Exercise aim :: The entire set of lines below should be copied exactly.

=== Provided material ===

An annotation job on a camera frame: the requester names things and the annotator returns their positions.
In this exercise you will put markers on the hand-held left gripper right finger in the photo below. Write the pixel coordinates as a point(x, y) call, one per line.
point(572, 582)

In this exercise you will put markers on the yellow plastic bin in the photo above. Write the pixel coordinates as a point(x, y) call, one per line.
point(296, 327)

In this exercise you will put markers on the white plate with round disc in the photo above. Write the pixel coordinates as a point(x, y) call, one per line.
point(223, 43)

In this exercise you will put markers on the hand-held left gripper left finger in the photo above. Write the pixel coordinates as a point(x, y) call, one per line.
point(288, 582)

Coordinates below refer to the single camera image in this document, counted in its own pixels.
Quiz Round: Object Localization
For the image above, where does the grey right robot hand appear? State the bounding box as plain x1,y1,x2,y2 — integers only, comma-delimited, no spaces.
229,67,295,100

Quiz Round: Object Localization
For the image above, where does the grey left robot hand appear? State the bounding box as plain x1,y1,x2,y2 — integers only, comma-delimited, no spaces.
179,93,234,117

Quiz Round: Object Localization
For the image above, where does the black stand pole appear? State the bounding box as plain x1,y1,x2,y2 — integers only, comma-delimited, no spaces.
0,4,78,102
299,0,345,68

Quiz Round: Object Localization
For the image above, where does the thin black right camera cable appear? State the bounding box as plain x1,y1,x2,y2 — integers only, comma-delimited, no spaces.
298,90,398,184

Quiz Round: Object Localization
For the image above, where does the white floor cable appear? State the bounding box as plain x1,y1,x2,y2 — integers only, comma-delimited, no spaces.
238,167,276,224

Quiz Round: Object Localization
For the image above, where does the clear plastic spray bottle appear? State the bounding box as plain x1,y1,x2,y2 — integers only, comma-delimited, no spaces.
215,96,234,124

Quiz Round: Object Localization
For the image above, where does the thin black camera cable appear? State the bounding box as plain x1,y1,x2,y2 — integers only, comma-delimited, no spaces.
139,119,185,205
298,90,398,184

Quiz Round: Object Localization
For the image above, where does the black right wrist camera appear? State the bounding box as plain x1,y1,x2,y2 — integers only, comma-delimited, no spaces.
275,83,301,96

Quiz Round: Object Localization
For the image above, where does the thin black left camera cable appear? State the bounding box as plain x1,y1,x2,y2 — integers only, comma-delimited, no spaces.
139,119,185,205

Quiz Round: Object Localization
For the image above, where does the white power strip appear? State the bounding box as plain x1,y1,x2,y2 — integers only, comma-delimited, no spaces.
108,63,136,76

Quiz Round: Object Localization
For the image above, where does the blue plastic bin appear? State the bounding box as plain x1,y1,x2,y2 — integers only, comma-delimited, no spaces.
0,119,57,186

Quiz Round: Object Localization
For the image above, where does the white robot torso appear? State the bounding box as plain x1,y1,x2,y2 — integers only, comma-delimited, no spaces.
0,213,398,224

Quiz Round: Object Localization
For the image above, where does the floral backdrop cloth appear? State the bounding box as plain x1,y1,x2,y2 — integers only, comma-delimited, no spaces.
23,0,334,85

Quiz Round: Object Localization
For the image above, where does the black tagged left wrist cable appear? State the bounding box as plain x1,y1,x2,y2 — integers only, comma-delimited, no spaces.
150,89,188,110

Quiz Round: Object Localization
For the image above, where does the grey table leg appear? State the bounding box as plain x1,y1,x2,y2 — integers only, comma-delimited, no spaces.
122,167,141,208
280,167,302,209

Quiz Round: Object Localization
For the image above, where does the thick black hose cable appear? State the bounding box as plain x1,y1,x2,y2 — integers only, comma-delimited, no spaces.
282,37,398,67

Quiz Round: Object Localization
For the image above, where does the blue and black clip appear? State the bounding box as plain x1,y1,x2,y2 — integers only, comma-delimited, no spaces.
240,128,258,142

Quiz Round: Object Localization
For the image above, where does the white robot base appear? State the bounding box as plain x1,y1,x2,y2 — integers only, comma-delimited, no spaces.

===

Exercise solution ::
An annotation job on a camera frame: the requester names things and the annotator returns their positions.
In this exercise you will put markers on the hand-held left gripper right finger in the photo below. Write the pixel coordinates as a point(x, y) call, one per line.
point(572, 582)

In this exercise you will put markers on the yellow plastic bin in the photo above. Write the pixel coordinates as a point(x, y) call, one per line.
point(296, 327)

In this exercise you will put markers on the white plate with round disc in the photo above. Write the pixel coordinates as a point(x, y) call, one per line.
point(223, 43)

In this exercise you will put markers on the hand-held left gripper left finger in the photo above. Write the pixel coordinates as a point(x, y) call, one per line.
point(288, 582)

Coordinates below refer to the single camera image in this document, counted in its own pixels.
Quiz Round: Object Localization
For the image above, where does the grey right robot hand appear? State the bounding box as plain x1,y1,x2,y2 — integers only, comma-delimited, no spaces.
229,67,295,100

Quiz Round: Object Localization
For the image above, where does the grey left robot hand appear? State the bounding box as plain x1,y1,x2,y2 — integers only, comma-delimited, no spaces.
179,93,234,117

Quiz Round: Object Localization
For the image above, where does the black stand pole appear? State the bounding box as plain x1,y1,x2,y2 — integers only, comma-delimited, no spaces.
0,4,78,102
299,0,345,68

Quiz Round: Object Localization
For the image above, where does the thin black right camera cable appear? State the bounding box as plain x1,y1,x2,y2 — integers only, comma-delimited, no spaces.
298,90,398,184

Quiz Round: Object Localization
For the image above, where does the white floor cable appear? State the bounding box as plain x1,y1,x2,y2 — integers only, comma-delimited, no spaces.
238,167,276,224

Quiz Round: Object Localization
For the image above, where does the clear plastic spray bottle appear? State the bounding box as plain x1,y1,x2,y2 — integers only, comma-delimited, no spaces.
215,96,234,124

Quiz Round: Object Localization
For the image above, where does the thin black camera cable appear? State the bounding box as plain x1,y1,x2,y2 — integers only, comma-delimited, no spaces.
139,119,185,205
298,90,398,184

Quiz Round: Object Localization
For the image above, where does the black right wrist camera appear? State the bounding box as plain x1,y1,x2,y2 — integers only, comma-delimited, no spaces.
275,83,301,96

Quiz Round: Object Localization
For the image above, where does the thin black left camera cable appear? State the bounding box as plain x1,y1,x2,y2 — integers only, comma-delimited, no spaces.
139,119,185,205

Quiz Round: Object Localization
For the image above, where does the white power strip appear? State the bounding box as plain x1,y1,x2,y2 — integers only, comma-delimited, no spaces.
108,63,136,76

Quiz Round: Object Localization
For the image above, where does the blue plastic bin appear? State the bounding box as plain x1,y1,x2,y2 — integers only, comma-delimited, no spaces.
0,119,57,186

Quiz Round: Object Localization
For the image above, where does the white robot torso appear? State the bounding box as plain x1,y1,x2,y2 — integers only, comma-delimited, no spaces.
0,213,398,224

Quiz Round: Object Localization
For the image above, where does the floral backdrop cloth appear? State the bounding box as plain x1,y1,x2,y2 — integers only, comma-delimited, no spaces.
23,0,334,85

Quiz Round: Object Localization
For the image above, where does the black tagged left wrist cable appear? State the bounding box as plain x1,y1,x2,y2 — integers only, comma-delimited, no spaces.
150,89,188,110

Quiz Round: Object Localization
For the image above, where does the grey table leg appear? State the bounding box as plain x1,y1,x2,y2 — integers only, comma-delimited, no spaces.
122,167,141,208
280,167,302,209

Quiz Round: Object Localization
For the image above, where does the thick black hose cable appear? State the bounding box as plain x1,y1,x2,y2 — integers only, comma-delimited, no spaces.
282,37,398,67

Quiz Round: Object Localization
For the image above, where does the blue and black clip appear? State the bounding box as plain x1,y1,x2,y2 — integers only, comma-delimited, no spaces.
240,128,258,142

Quiz Round: Object Localization
For the image above, where does the white robot base appear? State the bounding box as plain x1,y1,x2,y2 — integers only, comma-delimited, no spaces.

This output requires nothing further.